#### [REQUIRED WORK]
Find "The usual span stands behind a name" in the material below, then copy that line and every subsequent line to the end, exactly.

━━━ STORED DATA

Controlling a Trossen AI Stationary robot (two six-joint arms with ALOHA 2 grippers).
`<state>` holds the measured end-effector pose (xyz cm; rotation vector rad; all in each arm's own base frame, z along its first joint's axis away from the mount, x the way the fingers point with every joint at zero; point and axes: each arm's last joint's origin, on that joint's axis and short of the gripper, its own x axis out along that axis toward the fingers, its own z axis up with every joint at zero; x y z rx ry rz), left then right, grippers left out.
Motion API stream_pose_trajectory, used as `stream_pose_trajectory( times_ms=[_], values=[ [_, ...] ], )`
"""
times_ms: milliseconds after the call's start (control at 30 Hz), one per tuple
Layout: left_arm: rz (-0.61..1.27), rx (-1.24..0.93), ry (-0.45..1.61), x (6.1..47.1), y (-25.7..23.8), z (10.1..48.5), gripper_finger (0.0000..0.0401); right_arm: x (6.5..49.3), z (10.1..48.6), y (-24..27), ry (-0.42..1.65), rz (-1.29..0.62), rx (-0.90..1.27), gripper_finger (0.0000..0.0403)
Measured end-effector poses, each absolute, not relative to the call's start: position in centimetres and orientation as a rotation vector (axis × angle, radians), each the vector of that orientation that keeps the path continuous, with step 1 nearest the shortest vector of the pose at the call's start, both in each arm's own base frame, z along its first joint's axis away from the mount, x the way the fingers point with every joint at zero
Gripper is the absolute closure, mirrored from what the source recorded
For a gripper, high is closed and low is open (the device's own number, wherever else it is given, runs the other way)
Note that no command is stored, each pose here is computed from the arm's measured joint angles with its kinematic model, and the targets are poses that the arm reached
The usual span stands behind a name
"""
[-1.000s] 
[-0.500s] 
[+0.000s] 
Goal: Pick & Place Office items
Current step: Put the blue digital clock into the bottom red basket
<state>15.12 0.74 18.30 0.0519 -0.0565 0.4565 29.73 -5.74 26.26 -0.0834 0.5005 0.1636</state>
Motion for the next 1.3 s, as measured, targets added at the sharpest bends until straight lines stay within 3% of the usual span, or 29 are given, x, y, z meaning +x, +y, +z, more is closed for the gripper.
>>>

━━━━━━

#### [RESULT OF THIS TASK]
The usual span stands behind a name
"""
[-1.000s] 
[-0.500s] 
[+0.000s] 
Goal: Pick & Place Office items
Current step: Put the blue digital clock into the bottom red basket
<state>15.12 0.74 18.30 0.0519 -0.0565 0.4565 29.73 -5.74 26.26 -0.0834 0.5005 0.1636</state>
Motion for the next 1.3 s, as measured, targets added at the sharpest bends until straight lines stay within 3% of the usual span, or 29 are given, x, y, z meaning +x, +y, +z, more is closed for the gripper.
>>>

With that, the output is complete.